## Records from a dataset
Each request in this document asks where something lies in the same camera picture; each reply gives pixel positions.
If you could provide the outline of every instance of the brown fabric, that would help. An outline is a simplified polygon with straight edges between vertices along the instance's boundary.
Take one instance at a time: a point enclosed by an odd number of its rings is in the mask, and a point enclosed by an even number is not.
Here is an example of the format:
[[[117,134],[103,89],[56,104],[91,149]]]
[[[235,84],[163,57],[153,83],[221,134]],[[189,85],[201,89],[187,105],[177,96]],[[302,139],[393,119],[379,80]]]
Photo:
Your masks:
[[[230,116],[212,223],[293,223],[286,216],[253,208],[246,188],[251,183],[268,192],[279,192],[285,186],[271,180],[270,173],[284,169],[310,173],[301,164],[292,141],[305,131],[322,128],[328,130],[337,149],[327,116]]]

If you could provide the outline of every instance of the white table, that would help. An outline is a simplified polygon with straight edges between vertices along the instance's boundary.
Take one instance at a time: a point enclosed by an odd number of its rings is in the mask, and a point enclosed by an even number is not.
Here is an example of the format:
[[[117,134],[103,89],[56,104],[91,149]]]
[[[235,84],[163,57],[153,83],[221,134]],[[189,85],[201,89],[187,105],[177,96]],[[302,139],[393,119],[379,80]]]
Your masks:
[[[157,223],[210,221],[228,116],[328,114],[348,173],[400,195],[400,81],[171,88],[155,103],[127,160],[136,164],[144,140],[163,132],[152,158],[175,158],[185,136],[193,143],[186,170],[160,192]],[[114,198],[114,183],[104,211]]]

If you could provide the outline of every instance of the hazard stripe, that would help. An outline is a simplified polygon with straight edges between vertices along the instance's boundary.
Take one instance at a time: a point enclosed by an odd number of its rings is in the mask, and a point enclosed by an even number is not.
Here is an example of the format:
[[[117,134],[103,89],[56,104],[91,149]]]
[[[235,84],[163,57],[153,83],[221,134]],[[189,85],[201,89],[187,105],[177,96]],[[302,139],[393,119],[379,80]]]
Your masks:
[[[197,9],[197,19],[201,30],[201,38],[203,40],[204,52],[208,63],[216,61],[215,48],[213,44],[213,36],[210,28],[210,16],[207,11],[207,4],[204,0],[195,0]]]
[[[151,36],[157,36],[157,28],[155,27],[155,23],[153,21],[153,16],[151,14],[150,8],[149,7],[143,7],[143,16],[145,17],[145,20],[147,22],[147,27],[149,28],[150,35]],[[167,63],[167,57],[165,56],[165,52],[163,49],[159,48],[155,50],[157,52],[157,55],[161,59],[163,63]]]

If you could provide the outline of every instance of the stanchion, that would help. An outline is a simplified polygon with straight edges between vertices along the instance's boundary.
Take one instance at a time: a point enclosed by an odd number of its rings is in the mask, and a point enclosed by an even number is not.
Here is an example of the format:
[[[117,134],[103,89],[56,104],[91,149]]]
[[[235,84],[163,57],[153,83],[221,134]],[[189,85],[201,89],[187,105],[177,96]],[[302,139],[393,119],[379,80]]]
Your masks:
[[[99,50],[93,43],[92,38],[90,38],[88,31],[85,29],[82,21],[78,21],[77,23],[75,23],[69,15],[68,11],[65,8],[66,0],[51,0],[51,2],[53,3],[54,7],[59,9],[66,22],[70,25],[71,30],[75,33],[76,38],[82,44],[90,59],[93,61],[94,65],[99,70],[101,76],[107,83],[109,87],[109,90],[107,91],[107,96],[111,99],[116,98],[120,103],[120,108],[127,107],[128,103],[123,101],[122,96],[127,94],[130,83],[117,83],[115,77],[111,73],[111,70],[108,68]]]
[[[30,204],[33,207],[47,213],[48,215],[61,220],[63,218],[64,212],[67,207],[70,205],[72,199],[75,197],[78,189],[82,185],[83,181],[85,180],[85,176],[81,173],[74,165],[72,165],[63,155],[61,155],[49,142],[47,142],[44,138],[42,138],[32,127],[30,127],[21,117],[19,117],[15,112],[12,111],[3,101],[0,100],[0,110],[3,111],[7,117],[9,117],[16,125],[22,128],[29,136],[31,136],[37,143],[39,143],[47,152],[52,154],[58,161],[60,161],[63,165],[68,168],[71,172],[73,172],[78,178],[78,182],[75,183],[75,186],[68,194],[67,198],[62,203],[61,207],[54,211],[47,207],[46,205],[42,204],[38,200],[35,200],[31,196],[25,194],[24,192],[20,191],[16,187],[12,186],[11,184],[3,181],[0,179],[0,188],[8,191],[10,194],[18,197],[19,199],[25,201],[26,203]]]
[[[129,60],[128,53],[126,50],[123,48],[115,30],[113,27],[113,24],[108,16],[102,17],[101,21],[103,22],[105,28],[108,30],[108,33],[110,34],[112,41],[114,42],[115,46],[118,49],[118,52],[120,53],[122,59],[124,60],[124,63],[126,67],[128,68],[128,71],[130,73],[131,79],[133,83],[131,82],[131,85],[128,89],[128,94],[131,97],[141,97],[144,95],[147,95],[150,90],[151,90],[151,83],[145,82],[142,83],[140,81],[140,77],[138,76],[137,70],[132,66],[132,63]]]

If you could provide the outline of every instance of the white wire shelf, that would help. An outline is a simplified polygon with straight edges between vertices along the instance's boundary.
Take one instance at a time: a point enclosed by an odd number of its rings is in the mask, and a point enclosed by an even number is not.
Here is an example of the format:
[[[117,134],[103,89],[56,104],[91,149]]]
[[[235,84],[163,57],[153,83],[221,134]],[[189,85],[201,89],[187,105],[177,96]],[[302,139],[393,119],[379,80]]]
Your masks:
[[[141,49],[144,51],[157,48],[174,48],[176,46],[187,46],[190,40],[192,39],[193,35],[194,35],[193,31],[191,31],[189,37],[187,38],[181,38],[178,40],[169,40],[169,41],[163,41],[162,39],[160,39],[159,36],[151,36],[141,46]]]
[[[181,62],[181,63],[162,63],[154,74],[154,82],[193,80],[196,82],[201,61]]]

## The task
All lines with the word "vertices" must be located in the data and copied.

## Answer
If you could provide the outline of every instance of the brown fabric, that would help. An outline is a simplified polygon with straight edges between vertices along the instance's boundary.
If you could provide the outline of every instance of the white table, that would help. An outline is a simplified polygon with straight edges between vertices along the instance's boundary.
If you could provide the outline of every instance of the hazard stripe, that would help. An outline is a simplified polygon with straight edges between vertices along the instance's boundary.
If you could provide the outline of every instance of the stanchion, that would help. An outline is a simplified polygon with straight edges between vertices along the instance's boundary.
If you could provide the outline of every instance of the white wire shelf, that would help. An outline is a simplified polygon with straight edges between vertices along the instance's boundary.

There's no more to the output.